DATA FOR ANALYSIS

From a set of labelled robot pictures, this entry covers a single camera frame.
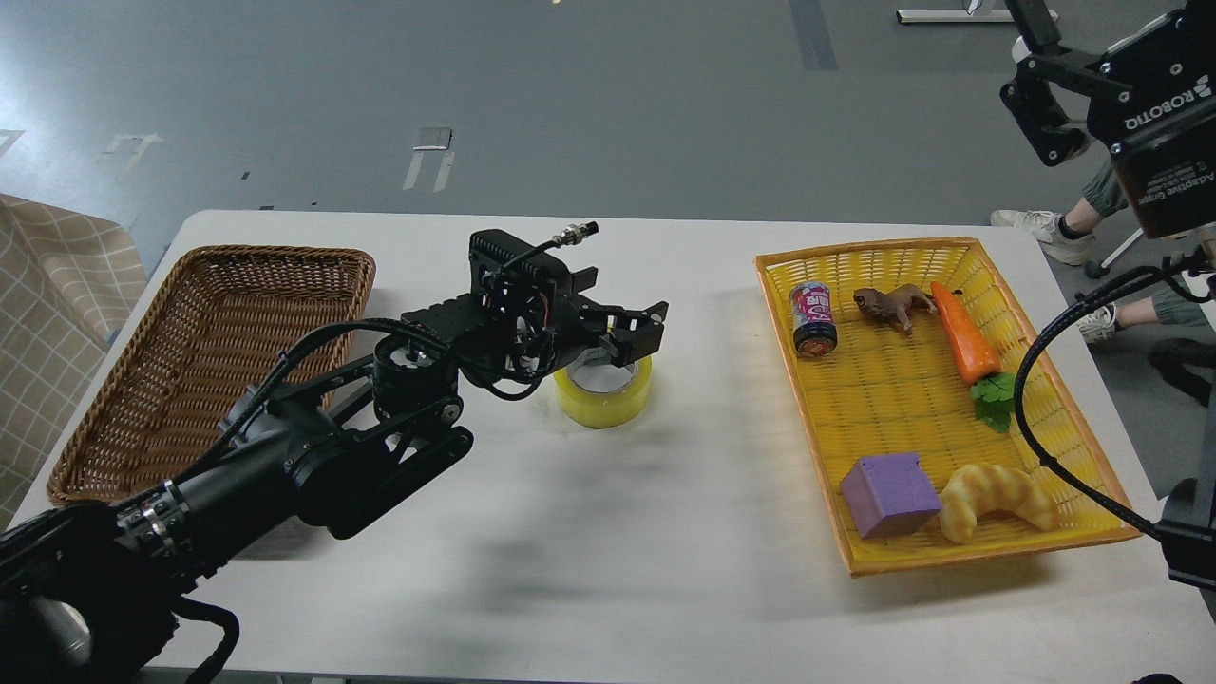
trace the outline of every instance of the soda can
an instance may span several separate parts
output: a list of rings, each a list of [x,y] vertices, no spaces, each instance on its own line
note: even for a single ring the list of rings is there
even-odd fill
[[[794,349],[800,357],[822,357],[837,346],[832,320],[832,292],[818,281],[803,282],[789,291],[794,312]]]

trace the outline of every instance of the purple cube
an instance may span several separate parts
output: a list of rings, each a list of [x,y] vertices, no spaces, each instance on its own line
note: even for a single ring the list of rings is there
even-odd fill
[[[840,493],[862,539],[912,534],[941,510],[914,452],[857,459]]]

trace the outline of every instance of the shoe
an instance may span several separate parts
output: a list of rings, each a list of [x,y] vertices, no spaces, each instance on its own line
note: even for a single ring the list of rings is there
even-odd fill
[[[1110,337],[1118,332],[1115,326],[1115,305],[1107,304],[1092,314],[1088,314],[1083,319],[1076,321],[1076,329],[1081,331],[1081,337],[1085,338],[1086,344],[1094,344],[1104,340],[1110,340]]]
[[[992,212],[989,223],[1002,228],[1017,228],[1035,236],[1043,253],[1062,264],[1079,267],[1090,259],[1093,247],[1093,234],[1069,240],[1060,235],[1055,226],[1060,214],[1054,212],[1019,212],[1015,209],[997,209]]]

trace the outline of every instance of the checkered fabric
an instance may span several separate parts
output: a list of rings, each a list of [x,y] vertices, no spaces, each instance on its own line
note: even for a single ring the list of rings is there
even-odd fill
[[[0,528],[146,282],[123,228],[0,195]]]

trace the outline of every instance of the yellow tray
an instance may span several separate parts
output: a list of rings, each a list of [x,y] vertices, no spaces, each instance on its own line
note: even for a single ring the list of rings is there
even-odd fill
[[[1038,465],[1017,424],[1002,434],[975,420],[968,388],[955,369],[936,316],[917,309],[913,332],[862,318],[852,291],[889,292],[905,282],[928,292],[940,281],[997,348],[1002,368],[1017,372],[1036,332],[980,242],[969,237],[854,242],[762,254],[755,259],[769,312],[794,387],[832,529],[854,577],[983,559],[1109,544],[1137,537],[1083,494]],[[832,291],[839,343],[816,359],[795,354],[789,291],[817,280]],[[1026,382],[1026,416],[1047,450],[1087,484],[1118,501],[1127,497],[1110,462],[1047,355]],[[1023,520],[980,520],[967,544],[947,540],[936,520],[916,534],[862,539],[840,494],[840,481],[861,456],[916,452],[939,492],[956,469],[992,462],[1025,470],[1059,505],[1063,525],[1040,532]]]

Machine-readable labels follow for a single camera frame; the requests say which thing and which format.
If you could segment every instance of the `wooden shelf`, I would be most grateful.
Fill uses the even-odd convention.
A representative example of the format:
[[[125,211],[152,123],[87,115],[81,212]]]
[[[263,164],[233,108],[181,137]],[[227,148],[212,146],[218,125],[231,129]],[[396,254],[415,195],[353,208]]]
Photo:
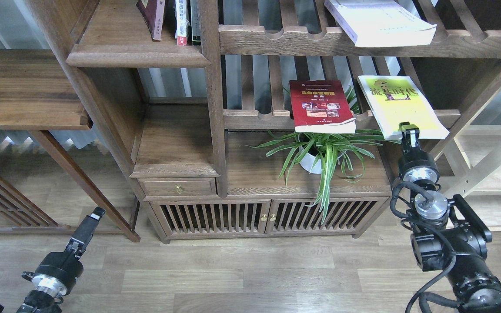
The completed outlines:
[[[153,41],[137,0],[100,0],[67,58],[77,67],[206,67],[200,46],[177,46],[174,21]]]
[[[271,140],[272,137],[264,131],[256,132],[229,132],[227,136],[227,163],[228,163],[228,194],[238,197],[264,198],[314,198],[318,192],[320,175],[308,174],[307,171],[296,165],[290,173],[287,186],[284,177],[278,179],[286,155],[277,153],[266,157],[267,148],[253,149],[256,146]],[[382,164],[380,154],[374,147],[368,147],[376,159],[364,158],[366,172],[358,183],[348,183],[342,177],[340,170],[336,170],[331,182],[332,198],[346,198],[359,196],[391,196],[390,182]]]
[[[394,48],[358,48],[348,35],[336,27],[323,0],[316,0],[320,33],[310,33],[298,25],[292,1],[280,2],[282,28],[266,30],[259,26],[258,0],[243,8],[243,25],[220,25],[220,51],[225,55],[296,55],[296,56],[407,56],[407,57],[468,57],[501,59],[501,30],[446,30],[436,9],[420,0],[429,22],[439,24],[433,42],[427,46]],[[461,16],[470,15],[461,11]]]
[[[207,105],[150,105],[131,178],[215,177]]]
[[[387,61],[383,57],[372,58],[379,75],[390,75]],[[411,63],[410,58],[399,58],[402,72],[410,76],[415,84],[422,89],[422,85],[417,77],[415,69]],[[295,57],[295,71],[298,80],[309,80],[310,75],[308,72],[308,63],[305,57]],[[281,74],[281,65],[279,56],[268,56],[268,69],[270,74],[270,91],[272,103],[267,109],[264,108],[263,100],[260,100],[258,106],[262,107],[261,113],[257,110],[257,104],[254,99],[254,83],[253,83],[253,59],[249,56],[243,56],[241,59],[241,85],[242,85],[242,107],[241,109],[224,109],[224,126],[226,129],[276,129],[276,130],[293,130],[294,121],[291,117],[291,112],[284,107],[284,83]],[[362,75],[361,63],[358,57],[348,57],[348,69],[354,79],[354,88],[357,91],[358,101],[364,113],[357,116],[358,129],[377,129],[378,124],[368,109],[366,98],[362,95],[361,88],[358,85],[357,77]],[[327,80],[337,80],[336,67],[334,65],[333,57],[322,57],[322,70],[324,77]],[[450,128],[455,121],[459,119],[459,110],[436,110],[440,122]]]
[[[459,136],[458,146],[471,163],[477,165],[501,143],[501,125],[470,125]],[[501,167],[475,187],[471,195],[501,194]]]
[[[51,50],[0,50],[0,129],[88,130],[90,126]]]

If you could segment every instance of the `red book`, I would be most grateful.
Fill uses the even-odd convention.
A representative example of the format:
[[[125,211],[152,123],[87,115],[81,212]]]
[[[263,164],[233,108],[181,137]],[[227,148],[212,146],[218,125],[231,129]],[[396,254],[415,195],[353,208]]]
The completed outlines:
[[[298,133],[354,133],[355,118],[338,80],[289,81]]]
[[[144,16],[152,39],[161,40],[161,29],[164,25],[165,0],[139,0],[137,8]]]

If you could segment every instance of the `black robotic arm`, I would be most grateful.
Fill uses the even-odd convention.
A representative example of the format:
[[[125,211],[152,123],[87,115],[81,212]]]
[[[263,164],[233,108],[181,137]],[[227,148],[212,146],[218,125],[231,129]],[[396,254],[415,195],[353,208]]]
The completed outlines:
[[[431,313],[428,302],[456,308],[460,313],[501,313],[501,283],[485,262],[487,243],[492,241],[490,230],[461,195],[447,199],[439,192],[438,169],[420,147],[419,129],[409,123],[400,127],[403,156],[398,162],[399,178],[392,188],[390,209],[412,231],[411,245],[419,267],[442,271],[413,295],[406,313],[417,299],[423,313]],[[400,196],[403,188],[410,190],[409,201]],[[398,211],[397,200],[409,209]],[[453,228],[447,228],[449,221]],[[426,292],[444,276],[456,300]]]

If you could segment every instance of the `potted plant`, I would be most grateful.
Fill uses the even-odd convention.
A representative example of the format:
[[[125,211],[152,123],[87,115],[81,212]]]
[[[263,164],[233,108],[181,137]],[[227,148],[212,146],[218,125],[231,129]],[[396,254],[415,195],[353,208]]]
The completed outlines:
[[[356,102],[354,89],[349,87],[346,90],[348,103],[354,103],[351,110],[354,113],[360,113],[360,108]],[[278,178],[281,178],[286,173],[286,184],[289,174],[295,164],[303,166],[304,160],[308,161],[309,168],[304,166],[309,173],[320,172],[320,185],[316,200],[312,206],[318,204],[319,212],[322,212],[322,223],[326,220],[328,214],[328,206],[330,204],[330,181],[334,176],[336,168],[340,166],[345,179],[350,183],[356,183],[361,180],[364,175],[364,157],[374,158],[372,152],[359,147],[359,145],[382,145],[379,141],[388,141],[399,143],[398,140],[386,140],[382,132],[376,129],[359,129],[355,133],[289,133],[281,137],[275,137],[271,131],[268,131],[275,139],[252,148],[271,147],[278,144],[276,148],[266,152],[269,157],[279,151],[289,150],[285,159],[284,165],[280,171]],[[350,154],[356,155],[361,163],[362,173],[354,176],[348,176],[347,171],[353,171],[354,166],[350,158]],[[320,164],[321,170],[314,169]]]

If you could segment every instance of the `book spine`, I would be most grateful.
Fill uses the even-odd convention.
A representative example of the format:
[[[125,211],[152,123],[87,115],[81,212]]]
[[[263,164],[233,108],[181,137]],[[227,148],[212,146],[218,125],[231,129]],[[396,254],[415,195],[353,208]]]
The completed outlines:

ASSIGNMENT
Write out each line of the listing above, exactly, from its first line to the line holding "trace the outline of every instance of the shoe", inclusive. Skip the pictures.

COMPLETED TASK
From a set of labelled robot pictures, this entry covers a single camera frame.
trace the outline of every instance of the soda can
an instance may span several separate parts
output: a list of rings, each a list of [x,y] vertices, no spaces, each instance on its own line
note: even for a single ring the list of rings is there
even-odd fill
[[[794,349],[800,357],[822,357],[837,346],[832,320],[832,292],[818,281],[803,282],[789,291],[794,312]]]

trace the outline of every instance of the purple cube
an instance may span several separate parts
output: a list of rings, each a list of [x,y] vertices, no spaces, each instance on its own line
note: even for a single ring the list of rings is there
even-odd fill
[[[840,493],[862,539],[912,534],[941,510],[914,452],[857,459]]]

trace the outline of every instance of the shoe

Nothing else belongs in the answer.